> [Your goal]: Could you output each line below precisely as it stands, without the images?
────────────────────
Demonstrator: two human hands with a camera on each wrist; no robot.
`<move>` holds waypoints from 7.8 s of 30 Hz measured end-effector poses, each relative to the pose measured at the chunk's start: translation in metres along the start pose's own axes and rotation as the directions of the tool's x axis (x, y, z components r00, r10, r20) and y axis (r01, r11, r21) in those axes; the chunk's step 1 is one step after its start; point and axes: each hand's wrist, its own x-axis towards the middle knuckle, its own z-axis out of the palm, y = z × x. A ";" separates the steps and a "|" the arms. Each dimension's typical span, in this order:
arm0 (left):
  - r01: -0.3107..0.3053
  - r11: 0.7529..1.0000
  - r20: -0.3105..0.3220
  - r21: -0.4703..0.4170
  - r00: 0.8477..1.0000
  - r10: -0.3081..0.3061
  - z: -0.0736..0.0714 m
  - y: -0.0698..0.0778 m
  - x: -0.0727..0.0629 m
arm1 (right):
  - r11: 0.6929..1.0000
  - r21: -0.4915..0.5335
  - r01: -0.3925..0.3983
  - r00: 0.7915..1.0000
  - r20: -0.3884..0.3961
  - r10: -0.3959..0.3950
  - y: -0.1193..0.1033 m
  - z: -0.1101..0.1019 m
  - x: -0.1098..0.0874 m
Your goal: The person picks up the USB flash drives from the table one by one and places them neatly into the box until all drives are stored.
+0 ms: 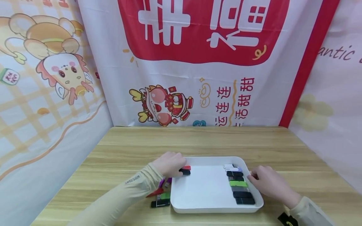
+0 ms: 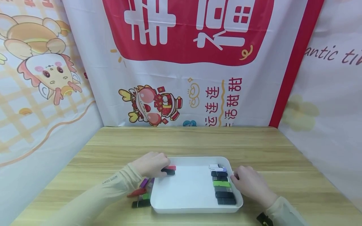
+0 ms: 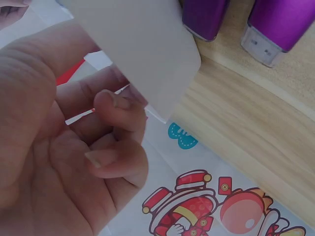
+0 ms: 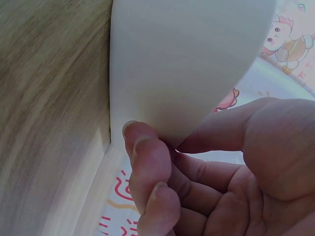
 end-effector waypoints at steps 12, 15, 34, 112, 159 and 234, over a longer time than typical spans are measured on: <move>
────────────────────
> [Output of the exercise]:
Demonstrator: two human hands with a camera on each wrist; no robot.
`<move>` holds waypoints from 7.8 s of 30 Hz measured end-effector poses, each relative to the pose measured at the chunk's start: translation in metres along the start pose's own axes and rotation as the directions of the tool's x axis (x, y, z components r00, r10, r20) and y axis (r01, r11, r21) in those axes; the chunk's step 1 is one step after its start; point and axes: each hand's wrist, its own x-axis towards the middle knuckle, its own z-axis out of the palm, y = z × x. A ";" separates the steps and a "|" the arms. Each dimension's typical span, in this order:
arm0 (left):
  - r01: -0.3107..0.3053
  - r11: 0.7529..1.0000
  - r20: -0.3105..0.3220
  - r21: -0.4703..0.4170
  - r00: 0.8477..1.0000
  - r10: -0.3081..0.3061
  - z: -0.0736..0.0714 m
  - y: -0.0698..0.0778 m
  - x: -0.0727..0.0629 m
arm1 (right):
  - r11: 0.6929..1.0000
  - r21: -0.4915..0.5335
  - r01: -0.3925..0.3983
  - r00: 0.7915..1.0000
  - r20: -0.3884..0.3961
  - r10: -0.3959..0.3950
  - y: -0.1193..0.1033 m
  - z: -0.1101..0.1019 m
  - x: -0.1098..0.0874 m
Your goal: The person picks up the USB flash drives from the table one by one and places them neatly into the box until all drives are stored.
+0 ms: 
+0 ms: 
+0 ms: 
+0 ms: 
 end-effector waypoints at steps 12, 15, 34, 112, 159 and 234, over a longer time than typical spans are measured on: <move>

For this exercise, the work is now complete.